Exercise aim: In the records below, find each line that holds "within" and return it.

[Items from a data source]
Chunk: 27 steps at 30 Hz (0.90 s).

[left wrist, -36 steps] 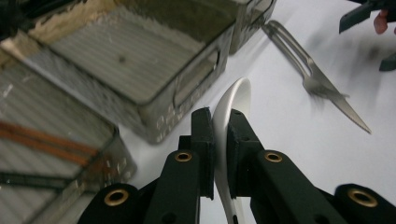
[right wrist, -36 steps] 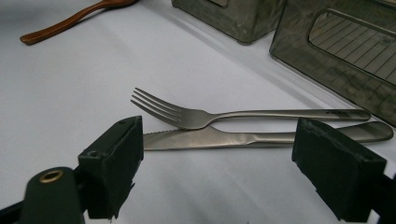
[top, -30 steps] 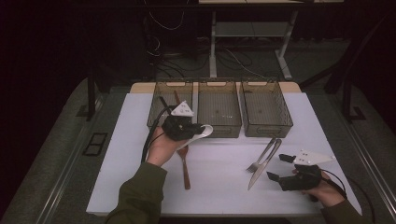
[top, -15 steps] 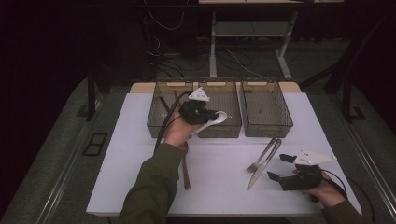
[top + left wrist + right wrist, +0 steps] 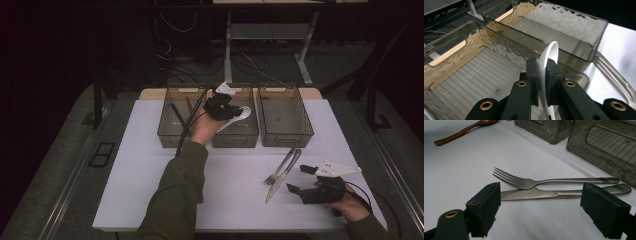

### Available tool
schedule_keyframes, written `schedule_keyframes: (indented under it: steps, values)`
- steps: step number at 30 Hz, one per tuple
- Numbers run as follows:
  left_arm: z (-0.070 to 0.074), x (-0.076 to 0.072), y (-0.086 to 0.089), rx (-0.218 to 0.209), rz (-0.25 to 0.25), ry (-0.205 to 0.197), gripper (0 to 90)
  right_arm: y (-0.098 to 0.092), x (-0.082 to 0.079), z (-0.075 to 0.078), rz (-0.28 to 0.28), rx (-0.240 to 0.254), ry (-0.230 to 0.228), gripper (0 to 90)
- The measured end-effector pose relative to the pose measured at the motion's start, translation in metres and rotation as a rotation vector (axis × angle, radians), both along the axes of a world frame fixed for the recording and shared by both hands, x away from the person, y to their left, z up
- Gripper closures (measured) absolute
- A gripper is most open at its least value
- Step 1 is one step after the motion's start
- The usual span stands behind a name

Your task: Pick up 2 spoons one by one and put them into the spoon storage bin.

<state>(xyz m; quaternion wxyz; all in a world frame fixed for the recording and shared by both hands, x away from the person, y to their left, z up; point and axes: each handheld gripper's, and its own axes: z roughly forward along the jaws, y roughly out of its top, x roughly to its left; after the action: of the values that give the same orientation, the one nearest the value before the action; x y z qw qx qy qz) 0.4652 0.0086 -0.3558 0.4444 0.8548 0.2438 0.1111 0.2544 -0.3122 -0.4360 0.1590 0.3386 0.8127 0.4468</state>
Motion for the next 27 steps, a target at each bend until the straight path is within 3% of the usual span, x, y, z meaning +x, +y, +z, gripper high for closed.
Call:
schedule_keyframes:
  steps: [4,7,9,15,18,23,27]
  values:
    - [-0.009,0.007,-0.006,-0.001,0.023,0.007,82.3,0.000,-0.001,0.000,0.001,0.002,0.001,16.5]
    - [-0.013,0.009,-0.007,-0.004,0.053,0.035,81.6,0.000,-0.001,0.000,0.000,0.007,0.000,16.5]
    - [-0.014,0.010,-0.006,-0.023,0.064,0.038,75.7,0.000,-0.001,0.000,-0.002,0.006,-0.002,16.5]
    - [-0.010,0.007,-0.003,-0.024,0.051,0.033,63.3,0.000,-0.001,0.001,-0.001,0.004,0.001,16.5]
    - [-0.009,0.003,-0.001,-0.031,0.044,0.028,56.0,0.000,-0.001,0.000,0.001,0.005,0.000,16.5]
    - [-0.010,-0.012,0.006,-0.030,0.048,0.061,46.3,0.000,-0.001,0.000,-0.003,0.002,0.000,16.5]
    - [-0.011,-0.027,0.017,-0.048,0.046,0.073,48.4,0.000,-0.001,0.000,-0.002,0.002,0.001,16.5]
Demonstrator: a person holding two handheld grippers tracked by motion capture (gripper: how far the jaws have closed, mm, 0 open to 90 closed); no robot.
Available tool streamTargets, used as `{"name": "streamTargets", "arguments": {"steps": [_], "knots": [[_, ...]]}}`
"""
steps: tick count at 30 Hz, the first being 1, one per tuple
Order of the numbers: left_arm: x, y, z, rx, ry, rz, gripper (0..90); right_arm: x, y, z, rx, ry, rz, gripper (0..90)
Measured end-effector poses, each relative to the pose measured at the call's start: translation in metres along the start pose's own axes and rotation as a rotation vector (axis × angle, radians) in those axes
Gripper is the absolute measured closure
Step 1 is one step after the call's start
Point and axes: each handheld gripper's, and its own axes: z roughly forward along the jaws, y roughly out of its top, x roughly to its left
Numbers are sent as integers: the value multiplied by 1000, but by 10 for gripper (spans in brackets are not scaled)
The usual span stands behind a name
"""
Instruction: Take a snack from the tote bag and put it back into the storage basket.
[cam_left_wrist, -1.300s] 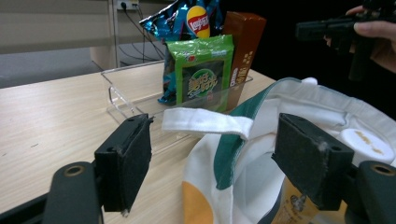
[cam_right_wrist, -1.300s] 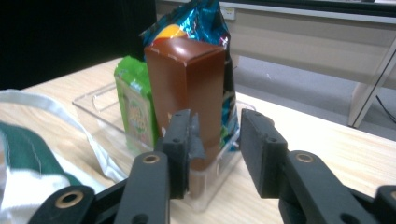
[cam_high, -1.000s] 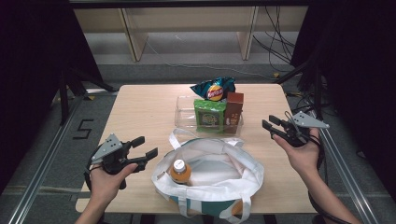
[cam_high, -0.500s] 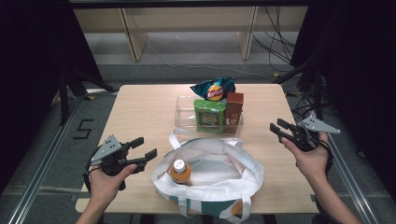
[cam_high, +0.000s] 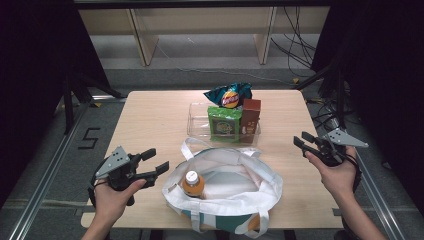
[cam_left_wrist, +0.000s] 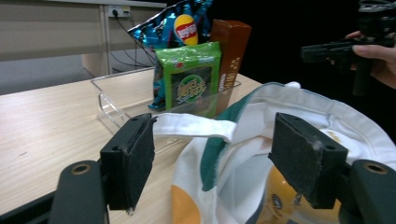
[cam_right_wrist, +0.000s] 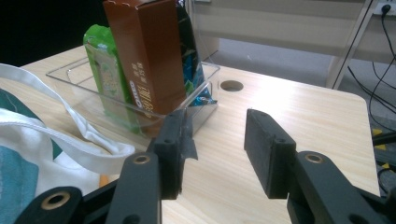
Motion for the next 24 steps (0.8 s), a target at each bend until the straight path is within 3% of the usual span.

Solution to this exercise:
Motion for the next 27 steps, a target at each bend until the straight path is within 3% of the usual span, x, y, z meaning +x, +y, +z, gripper high for closed.
Motion for the next 24 steps (0.8 s), a target at each bend until the straight path is within 3% of the usual span.

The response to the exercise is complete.